A Bafang, les cadres locaux du Rassemblement démocratique du peuple camerounais(Rdpc) contredisent le caractère politique et tribal de cette affaire et s’opposent à des éventuelles manifestations de protestation dans la rue.Fait inédit. Le 11 janvier dernier, Pierre Kwemo, maire de la commune de Bafang et vice-président de l’Assemblée générale des Conseils fiscaux du Cameroun, est interpellé puis incarcéré à la prison centrale de Yaoundé Nkondengui pour « pillage en bande », selon l’ordonnance de placement en détention du juge d’instruction près le Tribunal de grande instance du Mfoundi. En réaction, l’Union des mouvements socialistes(Ums), formation politique fondée et présidée par cet ancien vice-president de l’Assemblée nationale, estime qu’il s’agit d’une machination politico-tribale. Anne Njonkam, 1er adjoint au maire de Bafang, aurait essayé de mobiliser les populations de cette localisé pour une marche sur les rues le samedi 12 janvier dernier, sans succès.

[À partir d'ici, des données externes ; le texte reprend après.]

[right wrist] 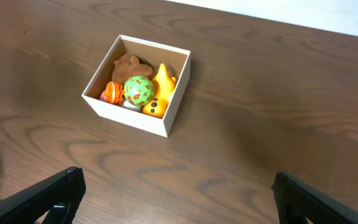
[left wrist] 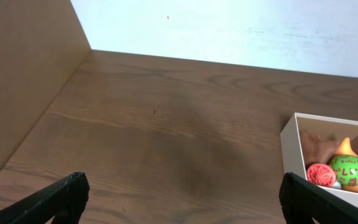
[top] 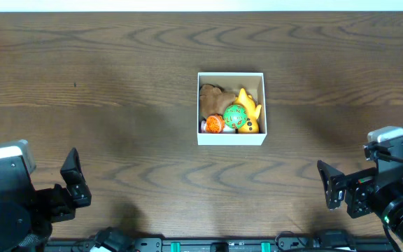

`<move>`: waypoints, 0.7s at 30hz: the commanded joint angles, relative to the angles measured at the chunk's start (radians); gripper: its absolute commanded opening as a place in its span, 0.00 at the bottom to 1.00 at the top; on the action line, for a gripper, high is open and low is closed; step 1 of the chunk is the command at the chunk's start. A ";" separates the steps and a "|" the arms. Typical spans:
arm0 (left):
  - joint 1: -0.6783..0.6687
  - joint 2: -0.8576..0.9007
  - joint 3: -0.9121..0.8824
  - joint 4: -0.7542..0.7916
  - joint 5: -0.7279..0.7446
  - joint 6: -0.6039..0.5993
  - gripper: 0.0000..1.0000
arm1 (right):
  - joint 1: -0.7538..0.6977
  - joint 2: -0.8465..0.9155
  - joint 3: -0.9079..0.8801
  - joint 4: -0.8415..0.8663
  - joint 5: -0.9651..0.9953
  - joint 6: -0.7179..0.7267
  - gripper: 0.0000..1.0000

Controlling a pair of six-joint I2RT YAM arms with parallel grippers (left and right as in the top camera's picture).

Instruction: Pack container

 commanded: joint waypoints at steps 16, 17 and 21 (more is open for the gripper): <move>0.006 0.003 0.001 0.000 -0.019 -0.013 0.98 | -0.089 -0.420 -0.687 0.535 0.026 -0.023 0.99; 0.006 0.003 0.001 0.000 -0.019 -0.013 0.98 | -0.089 -0.441 -0.736 0.542 0.026 -0.023 0.99; 0.006 0.003 0.001 0.000 -0.019 -0.013 0.98 | -0.089 -0.533 -0.908 0.556 0.026 -0.023 0.99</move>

Mais, elle comme de nombreux militants de l’Ums, semblent n’avoir pas baissé les bras. «Il est revenu que pendant leur détention, les agents Beti en service à ce parquet, tournant tout autour ont déclaré à l’endroit des mis en cause (MM. Kwemo et Kontchou) qu’ils doivent payer l'argent de leur frère Beti parce que les Bamilékés financent l’opposition à gros sous et veulent exploiter leurs terres», écrit Joseph Tchungo, secrétaire à la Communication de l’Union des mouvements socialistes(Ums).«Le silence et le respect des institutions ne sont pas synonymes de peur ou de faiblesse », soutient-on dans le communiqué de l’Ums. Les militants de ce parti sont appelés à « rester vigilants, attentifs et mobilisés d’une façon permanente jusqu’à la libération de leur président national qui est un homme honnête ». Cette position est remis en cause par des cadres locaux du Rassemblement démocratique du peule camerounais(Rdpc) dans le Haut-Nkam.